- [Exercise instructions]: No pictures should appear. The lines from the beginning of the listing through the one holding "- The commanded" must be reproduced exactly, and nothing more.
Dataset extract below:
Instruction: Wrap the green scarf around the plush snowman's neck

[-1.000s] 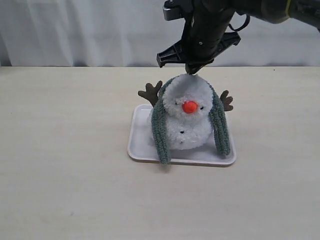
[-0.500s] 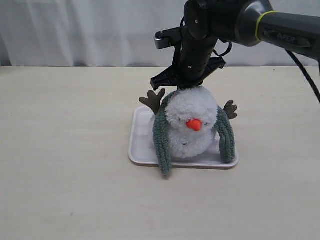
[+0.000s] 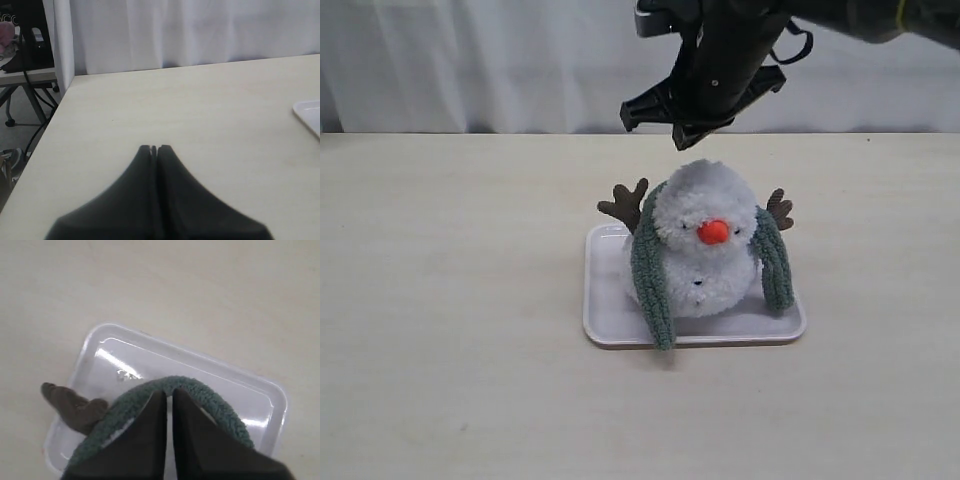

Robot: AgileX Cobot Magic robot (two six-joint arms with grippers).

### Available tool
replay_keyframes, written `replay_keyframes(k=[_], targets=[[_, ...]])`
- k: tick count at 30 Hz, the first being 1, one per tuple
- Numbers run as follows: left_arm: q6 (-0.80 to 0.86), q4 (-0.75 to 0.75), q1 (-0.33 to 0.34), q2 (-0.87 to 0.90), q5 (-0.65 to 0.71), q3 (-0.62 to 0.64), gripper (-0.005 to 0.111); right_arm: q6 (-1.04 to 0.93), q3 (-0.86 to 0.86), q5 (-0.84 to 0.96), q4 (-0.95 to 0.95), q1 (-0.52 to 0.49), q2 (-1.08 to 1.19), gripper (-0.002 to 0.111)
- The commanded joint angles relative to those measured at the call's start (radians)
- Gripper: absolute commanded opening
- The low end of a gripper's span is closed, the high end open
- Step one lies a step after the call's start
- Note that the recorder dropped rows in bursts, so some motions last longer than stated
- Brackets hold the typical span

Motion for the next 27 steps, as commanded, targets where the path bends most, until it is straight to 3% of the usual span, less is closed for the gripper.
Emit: replay_keyframes(k=[1, 6, 11, 14, 20, 21, 23, 27], targets=[[-0.003, -0.001, 0.001, -0.002, -0.01, 0.002, 0.0, -0.053, 0.01, 0.061, 0.039, -0.003, -0.091, 0.004], [-0.003, -0.001, 0.001, -0.002, -0.01, 0.002, 0.0, 0.005, 0.177, -0.024, -0.043, -0.003, -0.253, 0.004], [-0.003, -0.001, 0.001, -0.002, -0.01, 0.002, 0.0, 0.02, 0.48, -0.162, -0.05, -0.021, -0.447, 0.005], [-0.003, -0.001, 0.001, -0.002, -0.01, 0.002, 0.0, 0.034, 0.614, -0.16, -0.046, -0.067, -0.523, 0.017], [-0.003, -0.001, 0.001, -0.002, -0.01, 0.002, 0.0, -0.072, 0.873, -0.195, 0.054, -0.179, -0.581, 0.055], [-0.003, -0.001, 0.001, -0.002, -0.01, 0.002, 0.0, -0.176, 0.972, -0.297, 0.144, -0.178, -0.581, 0.062], [-0.003, -0.001, 0.001, -0.002, -0.01, 0.002, 0.0, -0.314, 1.082, -0.537, 0.275, -0.167, -0.569, 0.064], [-0.003, -0.001, 0.001, -0.002, -0.01, 0.002, 0.0, -0.322, 1.15, -0.813, 0.263, -0.179, -0.49, 0.064]])
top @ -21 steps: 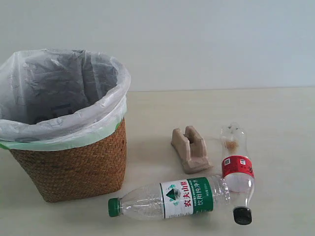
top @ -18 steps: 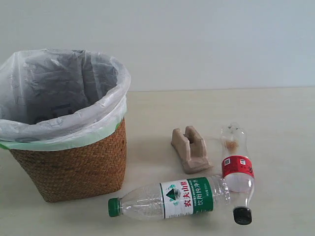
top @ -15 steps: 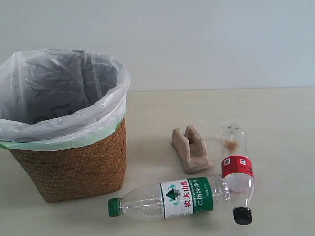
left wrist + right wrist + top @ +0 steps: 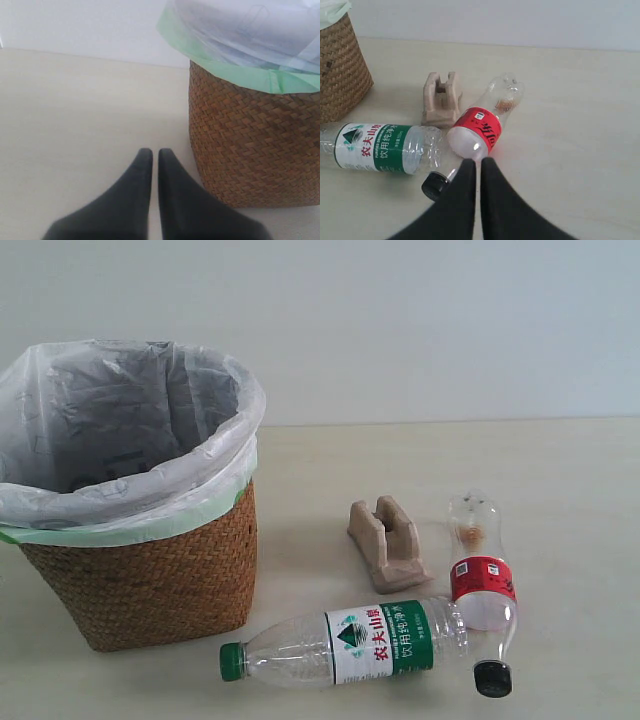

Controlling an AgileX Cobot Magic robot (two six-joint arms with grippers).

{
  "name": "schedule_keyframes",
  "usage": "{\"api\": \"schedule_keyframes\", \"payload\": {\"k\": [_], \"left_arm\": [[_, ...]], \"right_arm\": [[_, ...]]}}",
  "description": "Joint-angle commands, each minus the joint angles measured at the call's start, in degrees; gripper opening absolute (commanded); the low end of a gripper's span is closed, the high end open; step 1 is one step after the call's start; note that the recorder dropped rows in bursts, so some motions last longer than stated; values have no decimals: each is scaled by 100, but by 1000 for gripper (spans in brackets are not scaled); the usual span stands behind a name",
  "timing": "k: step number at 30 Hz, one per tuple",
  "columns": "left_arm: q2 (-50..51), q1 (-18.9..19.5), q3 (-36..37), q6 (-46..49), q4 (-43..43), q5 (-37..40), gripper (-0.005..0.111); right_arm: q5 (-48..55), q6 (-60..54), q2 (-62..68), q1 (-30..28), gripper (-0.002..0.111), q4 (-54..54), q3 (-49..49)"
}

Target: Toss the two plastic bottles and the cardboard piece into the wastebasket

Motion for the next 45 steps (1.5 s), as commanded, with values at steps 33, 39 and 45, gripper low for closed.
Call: {"api": "schedule_keyframes", "payload": {"k": [33,39,45], "left_arm": [[-18,-24,20,-15,9,-2,4],[-18,-24,20,-15,9,-2,4],[-18,-24,20,-15,9,-2,4]], "right_arm": [[-855,2163,-27,-14,0,2003,1],[-1824,2205,-27,-14,0,2063,1],[-2992,2181,-27,-14,0,2014,-91]]}}
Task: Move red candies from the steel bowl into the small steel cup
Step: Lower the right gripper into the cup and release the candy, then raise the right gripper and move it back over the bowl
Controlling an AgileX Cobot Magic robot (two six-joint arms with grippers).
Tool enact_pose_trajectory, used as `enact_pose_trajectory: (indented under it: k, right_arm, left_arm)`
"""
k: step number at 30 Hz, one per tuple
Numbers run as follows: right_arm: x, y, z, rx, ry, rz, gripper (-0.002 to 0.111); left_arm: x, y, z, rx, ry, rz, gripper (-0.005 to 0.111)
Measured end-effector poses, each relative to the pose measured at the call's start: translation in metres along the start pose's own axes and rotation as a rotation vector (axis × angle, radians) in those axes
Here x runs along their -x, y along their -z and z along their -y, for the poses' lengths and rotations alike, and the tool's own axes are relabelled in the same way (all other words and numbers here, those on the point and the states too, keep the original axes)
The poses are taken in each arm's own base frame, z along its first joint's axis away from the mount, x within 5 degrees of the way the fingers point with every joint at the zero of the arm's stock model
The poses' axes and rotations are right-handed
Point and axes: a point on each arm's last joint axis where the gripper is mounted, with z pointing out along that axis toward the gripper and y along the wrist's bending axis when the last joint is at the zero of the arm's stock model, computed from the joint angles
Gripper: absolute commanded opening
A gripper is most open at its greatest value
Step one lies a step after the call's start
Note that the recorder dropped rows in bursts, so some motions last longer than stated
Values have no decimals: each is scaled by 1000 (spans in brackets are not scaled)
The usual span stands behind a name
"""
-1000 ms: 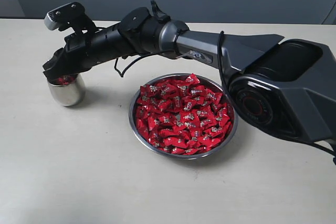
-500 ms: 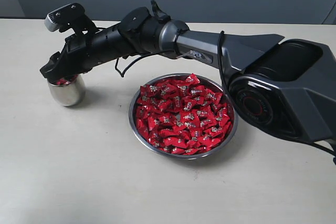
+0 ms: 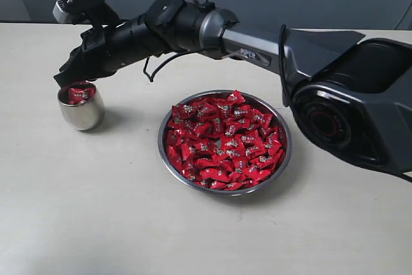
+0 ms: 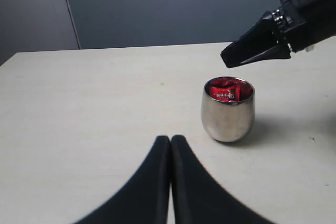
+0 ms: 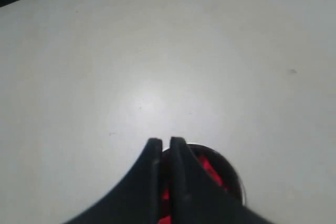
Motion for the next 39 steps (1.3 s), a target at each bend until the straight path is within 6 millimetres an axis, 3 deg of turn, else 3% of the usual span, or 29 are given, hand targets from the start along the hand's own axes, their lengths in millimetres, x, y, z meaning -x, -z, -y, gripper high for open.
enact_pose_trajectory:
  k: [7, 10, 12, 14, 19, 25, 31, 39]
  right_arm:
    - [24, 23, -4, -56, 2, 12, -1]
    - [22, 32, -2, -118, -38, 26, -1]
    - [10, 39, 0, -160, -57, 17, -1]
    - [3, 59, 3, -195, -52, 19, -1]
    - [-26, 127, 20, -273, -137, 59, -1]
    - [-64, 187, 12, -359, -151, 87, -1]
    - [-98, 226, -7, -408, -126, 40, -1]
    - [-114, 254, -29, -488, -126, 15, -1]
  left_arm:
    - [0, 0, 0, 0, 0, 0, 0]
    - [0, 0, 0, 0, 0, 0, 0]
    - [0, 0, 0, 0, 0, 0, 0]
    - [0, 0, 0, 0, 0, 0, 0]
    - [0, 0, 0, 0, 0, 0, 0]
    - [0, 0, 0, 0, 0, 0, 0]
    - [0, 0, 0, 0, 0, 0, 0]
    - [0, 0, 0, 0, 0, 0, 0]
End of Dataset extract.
- [Problem solution]:
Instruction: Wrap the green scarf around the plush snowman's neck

[-1.000s] 
[-0.500s] 
[+0.000s] 

Robot: AgileX Cobot Magic robot (two six-joint arms with grippers).

### Available tool
replay_keyframes, written `replay_keyframes(k=[_], targets=[[_, ...]])`
- k: tick count at 30 Hz, the first being 1, one per tuple
- Numbers run as follows: left_arm: q6 (-0.80 to 0.86), q4 (-0.75 to 0.75), q1 (-0.33 to 0.34), q2 (-0.87 to 0.90), q5 (-0.65 to 0.71), q3 (-0.62 to 0.64), gripper (-0.005 to 0.111); right_arm: q6 (-1.04 to 0.93), q3 (-0.86 to 0.86), q5 (-0.84 to 0.96), q4 (-0.95 to 0.95), q1 (-0.52 to 0.49), q2 (-1.08 to 1.19), gripper (-0.002 to 0.111)
- The commanded joint angles relative to those measured at the call's start (radians)

At this stage, the exercise is finished.